» **Goal of the exercise**
Copy each line below holding "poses".

» **Given information**

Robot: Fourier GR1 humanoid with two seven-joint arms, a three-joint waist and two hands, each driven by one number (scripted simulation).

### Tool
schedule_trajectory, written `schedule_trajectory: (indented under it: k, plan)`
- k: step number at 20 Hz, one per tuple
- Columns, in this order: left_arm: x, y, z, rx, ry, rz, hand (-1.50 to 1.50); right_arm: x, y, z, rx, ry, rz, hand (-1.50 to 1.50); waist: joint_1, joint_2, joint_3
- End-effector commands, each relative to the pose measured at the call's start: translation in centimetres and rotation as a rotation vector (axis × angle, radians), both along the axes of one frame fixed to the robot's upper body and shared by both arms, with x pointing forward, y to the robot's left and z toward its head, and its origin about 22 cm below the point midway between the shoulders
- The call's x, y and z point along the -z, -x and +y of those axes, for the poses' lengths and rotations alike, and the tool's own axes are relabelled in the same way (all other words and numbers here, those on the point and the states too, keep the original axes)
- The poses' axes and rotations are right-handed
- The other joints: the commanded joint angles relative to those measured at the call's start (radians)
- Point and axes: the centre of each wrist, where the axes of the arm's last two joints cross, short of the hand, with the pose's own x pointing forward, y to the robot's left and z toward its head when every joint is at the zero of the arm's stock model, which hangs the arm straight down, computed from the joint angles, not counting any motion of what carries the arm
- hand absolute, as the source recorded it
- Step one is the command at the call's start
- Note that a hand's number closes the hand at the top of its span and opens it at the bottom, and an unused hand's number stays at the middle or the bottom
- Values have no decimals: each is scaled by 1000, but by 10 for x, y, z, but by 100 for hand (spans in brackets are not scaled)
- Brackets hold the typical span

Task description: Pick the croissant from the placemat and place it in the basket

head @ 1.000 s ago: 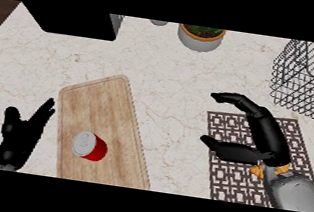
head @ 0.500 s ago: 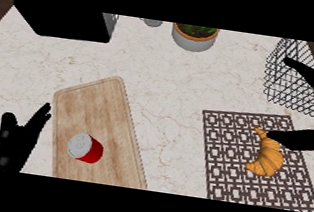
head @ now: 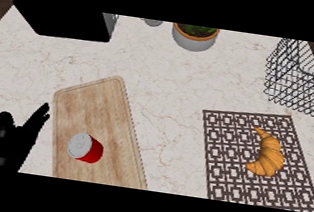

» **Task answer**
- The call's x, y and z point along the -z, -x and +y of those axes, for the poses' lengths and rotations alike, and the tool's own axes are relabelled in the same way (all other words and numbers here, those on the point and the states too, keep the original axes)
- The poses' axes and rotations are right-handed

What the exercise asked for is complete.